[9] RFR(S): 8159016: Over-unrolled loop is partially removed

Fri Jun 24 12:43:13 UTC 2016

Hi Vladimir,

On 23.06.2016 20:29, Vladimir Kozlov wrote:
> On 6/23/16 1:33 AM, Tobias Hartmann wrote:
>> Hi Vladimir,
>>
>> On 22.06.2016 21:45, Vladimir Kozlov wrote:
>>> On 6/22/16 6:22 AM, Tobias Hartmann wrote:
>>>> Hi Vladimir,
>>>>
>>>> thanks for the review!
>>>>
>>>> On 21.06.2016 21:59, Vladimir Kozlov wrote:
>>>>> Thank you, Tobias
>>>>>
>>>>> Your changes are good to have.
>>>>>
>>>>> You can still have a problem if unrolling is done before CCP phase which calculates array size and/or limit.
>>>>>
>>>>> Try to delay size calculation in test until CCP phase. Something like next (please, verify):
>>>>>
>>>>>         // Simplified during CCP:
>>>>>         int size = 2;
>>>>>         for (; size < 4; size *= 2);
>>>>>         Object arr[] = new Object[size - 1];
>>>>
>>>> With a similar piece of code, I'm able to delay size calculation to after CCP but then the out of bound stores are not removed because the trip count Phi has type "int" (instead of "int:>=1"). I think this is because the CastIINode::Value() optimization for CastIIs with _carry_dependency is not able to determine a more restricted type before CCP.
>>>
>>> Got it.
>>>
>>>>
>>>>> Why over-unrolling check code in IdealLoopTree::policy_unroll() does not work?
>>>>
>>>> The code after "// Protect against over-unrolling when init or/and limit are not constant" can only detect over-unrolling if the type of the iv-Phi is narrow enough.
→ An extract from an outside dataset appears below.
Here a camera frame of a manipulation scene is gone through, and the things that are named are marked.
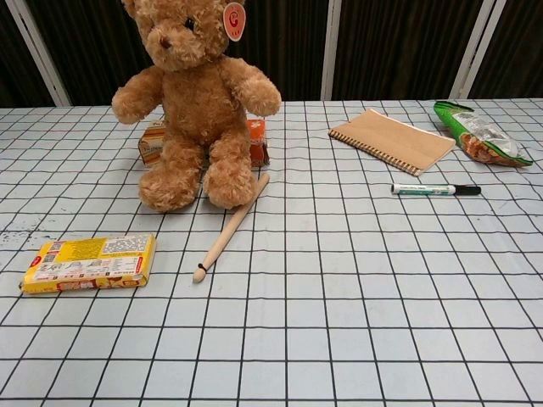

In this case, the Phi's type is "#int:>=1:www".
>>>
>>> Should we enhance this check?
>>
>> I'm not sure how. The problem is that we don't have enough type information about the loop Phi because the loop predicate is guarded by OpaqueNodes. We know that the pre-loop is executed once and therefore the initial value of the main loop induction variable is 1, but we are unable to determine the maximum number of iterations (hence "#int:>=1:www").
> 
> Okay, agree that we can do nothing if type is not more concrete.
> 
>>
>>>>> I think the trip count check before main loop should collapse whole main loop code. Then we will not have this problem. Why it is not collapsed?
>>>>
>>>> The trip count check before the main loop is guarded by Opaque nodes and not folded until after loop unrolling. I think it's also better to unroll the loop at least twice instead of over-unrolling and then removing the loop.
>>>
>>> Okay.
>>>
>>>
>>>>
>>>>> About test.
>>>>>
>>>>> You do & 3 two times:
>>>>>
>>>>> int lim = (arg & 3);
>>>>> test(i & 3);
>>>>>
>>>>> Use 11_000 iterations because 10000 may not trigger compilation.
>>>>
>>>> Right, I already fixed this but accidentally uploaded an old version of the test. We actually don't even need 10_000 iterations because the test runs with -Xcomp to avoid gathering "too much" profiling information for the loop. A loop with 42 iterations (for some reason we need some iterations) triggers the problem 100% on my machine.
>>>
>>> Good.
>>>
>>>>
>>>>> Let array escape to avoid EA. For example, return it.
>>>>
>>>> Done, but this triggers another problem: We now crash in PhaseMacroExpand::expand_allocate_common() in line 1600 while adding a membar after an InitializeNode because all memory users were removed. The problem is that now parts of the post loop are removed before we can determine that the entire loop is dead (and it is dead because the pre-loop executes one iteration and the unrolled main loop executes the remaining two iterations). The post loop is only removed after the Opaque1Node that guards the predicate is removed which happens later in macro expansion.
>>>
>>> Hmm, all Opaque nodes are removed before allocation node expansion. But may be it does not enough to collapse post loop which looks like happens only during IGVN transformation after all expansions.
>>
>> Yes, the post loop only collapses after IGVN (i.e. after macro node expansion).
> 
> OK.
> 
>>
>>> But this should not happen. Allocation is done before loop and there are stores in pre-loop and main-loop which should be memory users of allocation. Are those stores collected by InitializeNode? In such case your changes are good (let IGVN code decide about MB removal).
>>
>> Actually, the InitializeNode belongs to the "new Object()" allocation *in* the loop. The StoreNNode stores this new Object in arr[i]. Because the store is removed before the loop is collapsed, the InitializeNode has no memory users and the barrier insertion code fails. I think it should be safe to ignore this and let the subsequent IGVN remove the barrier.
> 
> Can you confirm that MB is removed by IGVN?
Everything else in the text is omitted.